Collaborative and distributed visualization applications generally require access to high-performance and high-end resources that are both expensive to own and maintain. Often there are also a limited number of such resources available. The development of Grid infrastructure allows these resources to be shared by visualization service providers and users. However, effective use of such resources necessitate the development of mechanisms which take into account the particular constraints needed to satisfy particular application resource demands as some visualization applications may be dependent on requiring data to be stored and delivered in a timely manner. Therefore, these applications must adhere to stringent real-time constraints and Quality-of-Service (QoS) requirements. In this paper we proposed a novel approach to matching visualization service requests with service advertisements using QoS attributes. Five attributes—Response time, Availability, Execution price, Memory capacity, and Number of CPUs—are selected as the quality criteria for the visualization services, and for each one, we provide a definition, indicate its granularity, and provide rules to compute its value for a given service.
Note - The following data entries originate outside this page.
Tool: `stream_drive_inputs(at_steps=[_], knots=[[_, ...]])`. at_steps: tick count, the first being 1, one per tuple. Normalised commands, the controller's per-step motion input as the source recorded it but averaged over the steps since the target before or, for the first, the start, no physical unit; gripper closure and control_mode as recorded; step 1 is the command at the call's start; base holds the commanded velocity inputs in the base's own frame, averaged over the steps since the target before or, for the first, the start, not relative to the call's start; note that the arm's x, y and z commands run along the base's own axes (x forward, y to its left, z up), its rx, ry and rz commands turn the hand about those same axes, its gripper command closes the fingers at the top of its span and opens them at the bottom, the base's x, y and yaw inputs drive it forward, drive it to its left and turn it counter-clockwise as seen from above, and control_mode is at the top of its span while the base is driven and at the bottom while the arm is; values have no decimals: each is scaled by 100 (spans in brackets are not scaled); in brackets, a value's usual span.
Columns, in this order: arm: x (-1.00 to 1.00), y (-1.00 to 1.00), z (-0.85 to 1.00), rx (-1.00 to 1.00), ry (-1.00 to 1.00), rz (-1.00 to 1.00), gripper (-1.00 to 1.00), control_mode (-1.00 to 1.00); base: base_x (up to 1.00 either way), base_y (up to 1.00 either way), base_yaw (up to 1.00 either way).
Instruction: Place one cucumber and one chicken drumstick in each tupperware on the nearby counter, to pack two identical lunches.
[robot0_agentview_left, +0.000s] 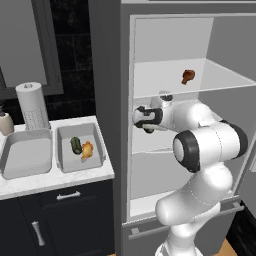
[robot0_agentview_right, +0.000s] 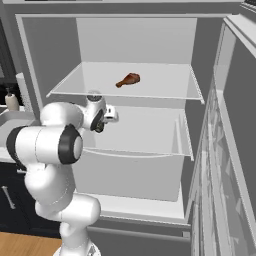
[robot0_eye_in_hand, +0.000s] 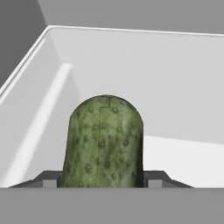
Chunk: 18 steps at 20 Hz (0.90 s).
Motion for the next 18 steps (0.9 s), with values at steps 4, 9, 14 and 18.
stream_drive_inputs(at_steps=[4, 9, 14, 18], knots=[[-100, -29, -14, 12, -24, 0, 100, -100, 0, 0, 0], [-100, -32, 27, 6, -11, 1, 100, -100, 0, 0, 0], [-100, -22, 99, 0, 13, 2, 100, -100, 0, 0, 0], [-89, -17, 100, -5, 35, 2, 100, -100, 0, 0, 0]])
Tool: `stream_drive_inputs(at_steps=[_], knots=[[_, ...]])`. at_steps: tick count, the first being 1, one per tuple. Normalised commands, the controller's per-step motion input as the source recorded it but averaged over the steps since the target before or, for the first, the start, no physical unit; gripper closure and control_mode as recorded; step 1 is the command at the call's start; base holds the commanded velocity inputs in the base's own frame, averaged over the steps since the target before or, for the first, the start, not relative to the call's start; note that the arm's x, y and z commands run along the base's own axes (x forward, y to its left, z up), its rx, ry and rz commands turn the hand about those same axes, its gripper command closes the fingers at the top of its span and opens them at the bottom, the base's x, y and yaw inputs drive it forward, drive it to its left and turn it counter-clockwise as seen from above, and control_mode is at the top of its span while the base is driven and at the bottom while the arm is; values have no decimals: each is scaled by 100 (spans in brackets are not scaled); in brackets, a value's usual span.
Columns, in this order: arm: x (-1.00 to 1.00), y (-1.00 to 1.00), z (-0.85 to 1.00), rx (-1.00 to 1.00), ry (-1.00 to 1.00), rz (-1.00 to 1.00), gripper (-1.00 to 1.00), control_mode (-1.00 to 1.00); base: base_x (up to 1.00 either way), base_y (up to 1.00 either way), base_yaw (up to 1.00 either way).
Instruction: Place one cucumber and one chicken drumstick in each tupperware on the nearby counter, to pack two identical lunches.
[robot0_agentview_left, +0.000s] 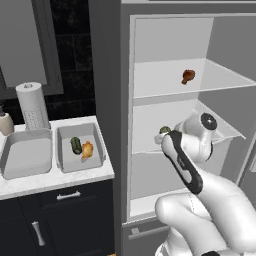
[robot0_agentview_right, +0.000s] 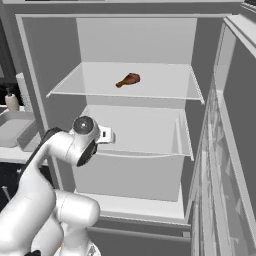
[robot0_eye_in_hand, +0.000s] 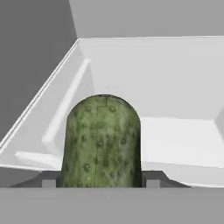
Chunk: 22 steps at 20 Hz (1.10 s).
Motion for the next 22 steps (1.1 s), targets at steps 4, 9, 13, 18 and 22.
stream_drive_inputs(at_steps=[4, 9, 13, 18, 22], knots=[[-67, -13, 100, -10, 55, 0, 100, -100, 0, 0, 0], [-88, -9, 43, -7, 37, 0, 100, -100, 0, 0, 0], [-100, -16, 0, 1, -14, 2, 100, -100, 0, 0, 0], [-99, -5, 2, 2, -19, 4, 100, -100, 0, 0, 0], [-64, 0, 4, 0, -2, 0, 100, -100, 0, 0, 0]])
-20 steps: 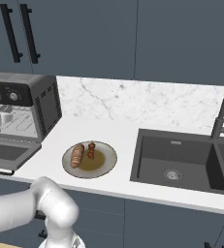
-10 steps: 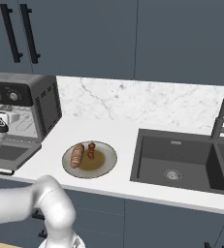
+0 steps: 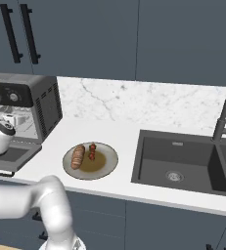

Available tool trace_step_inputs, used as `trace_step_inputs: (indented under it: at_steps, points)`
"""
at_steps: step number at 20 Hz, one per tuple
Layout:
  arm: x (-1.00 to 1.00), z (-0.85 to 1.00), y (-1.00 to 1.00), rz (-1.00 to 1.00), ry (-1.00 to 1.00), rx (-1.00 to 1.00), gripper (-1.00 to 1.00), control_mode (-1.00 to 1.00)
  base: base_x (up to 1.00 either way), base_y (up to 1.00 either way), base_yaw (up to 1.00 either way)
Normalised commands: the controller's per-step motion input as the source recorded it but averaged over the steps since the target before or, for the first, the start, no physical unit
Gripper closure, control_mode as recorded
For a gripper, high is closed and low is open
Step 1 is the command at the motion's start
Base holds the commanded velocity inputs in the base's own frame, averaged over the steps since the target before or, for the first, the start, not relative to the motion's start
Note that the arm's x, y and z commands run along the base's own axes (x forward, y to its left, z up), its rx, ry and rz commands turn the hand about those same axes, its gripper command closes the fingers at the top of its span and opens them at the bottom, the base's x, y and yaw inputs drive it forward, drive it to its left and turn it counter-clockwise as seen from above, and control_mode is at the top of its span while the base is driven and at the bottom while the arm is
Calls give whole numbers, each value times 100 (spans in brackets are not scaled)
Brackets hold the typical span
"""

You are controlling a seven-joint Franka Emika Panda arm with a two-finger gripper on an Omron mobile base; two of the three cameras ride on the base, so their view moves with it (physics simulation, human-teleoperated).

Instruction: Pick up the kebab skewer and baguette bread, and place them inside the toaster oven. Close the toaster oven door and start by setting the timer.

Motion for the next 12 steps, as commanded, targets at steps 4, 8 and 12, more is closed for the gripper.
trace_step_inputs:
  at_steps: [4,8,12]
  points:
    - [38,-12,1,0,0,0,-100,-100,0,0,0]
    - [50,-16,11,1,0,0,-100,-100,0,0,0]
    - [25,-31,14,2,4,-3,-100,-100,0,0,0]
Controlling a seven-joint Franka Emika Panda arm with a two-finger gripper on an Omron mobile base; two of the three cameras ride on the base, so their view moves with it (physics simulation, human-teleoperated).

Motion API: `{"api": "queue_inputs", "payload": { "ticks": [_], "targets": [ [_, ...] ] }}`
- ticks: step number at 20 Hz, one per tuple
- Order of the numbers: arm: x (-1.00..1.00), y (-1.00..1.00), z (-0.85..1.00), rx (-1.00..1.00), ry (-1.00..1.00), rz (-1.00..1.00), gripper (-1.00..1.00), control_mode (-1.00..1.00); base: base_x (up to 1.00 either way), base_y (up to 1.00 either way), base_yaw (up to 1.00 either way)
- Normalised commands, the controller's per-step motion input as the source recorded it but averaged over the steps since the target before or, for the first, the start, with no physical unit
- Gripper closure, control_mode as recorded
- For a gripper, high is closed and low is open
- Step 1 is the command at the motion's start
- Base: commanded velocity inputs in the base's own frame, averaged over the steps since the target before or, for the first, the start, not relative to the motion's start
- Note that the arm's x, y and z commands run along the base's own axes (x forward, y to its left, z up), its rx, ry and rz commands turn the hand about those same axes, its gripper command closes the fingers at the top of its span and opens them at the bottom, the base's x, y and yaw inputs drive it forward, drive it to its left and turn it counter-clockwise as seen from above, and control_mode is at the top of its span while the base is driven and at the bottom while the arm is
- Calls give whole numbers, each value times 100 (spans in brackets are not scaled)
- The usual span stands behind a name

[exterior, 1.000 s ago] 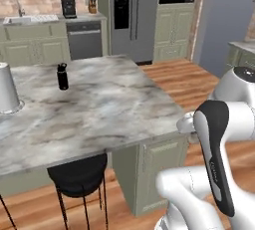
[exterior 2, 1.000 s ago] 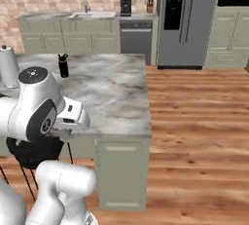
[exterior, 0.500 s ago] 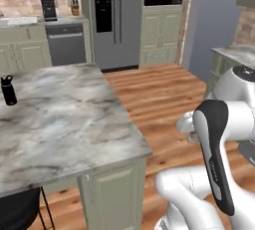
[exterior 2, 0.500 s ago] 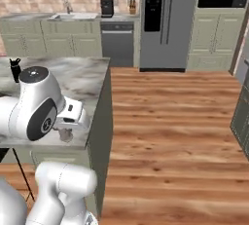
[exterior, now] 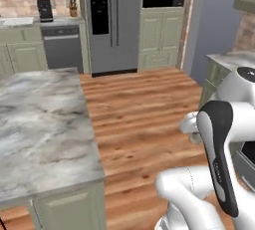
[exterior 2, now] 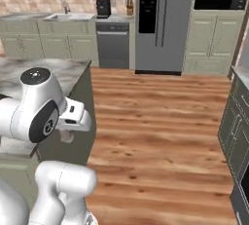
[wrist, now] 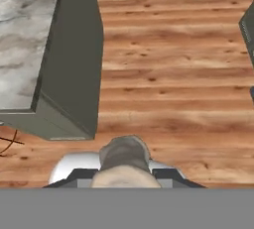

The idea behind QoS-based matchmaking for visualization is an attempt to provide visualization service requesters with an approach to locate services, which have been selected by function properties, utilizing non-functional properties in order to get “good” quality services. The matchmaking approach proposed is concerned with computing the similarity between service requests and services based on above QoS attributes. The paper gives the equations of the similarities for Response time, Availability, Execution price, Memory capacity, Number of CPUs, and details the matching algorithm based on these equations for similarity.
A prototype of the visualization service discovery system was developed, which is based on QoS and extends our previous prototype of the semantic portal for the discovery of the visualization service which provides multiple techniques to search available visualization services. But these techniques are all based on functional attributes, not on QoS ones. The enhanced system introduces the computation of QoS similarity and the capability of QoS feedback to users, which will be faster in finding qualified visualization Web Services. The paper discusses the prototype's architecture and how it works.
The paper finally presents an experiment, the objective of which is to observe the performance of the search with QoS attributes. It can be seen from the experiment that the time for QoS matching is acceptable, and the search based on nonfunctional attributes allows the user to locate more appropriate visualization Web Services.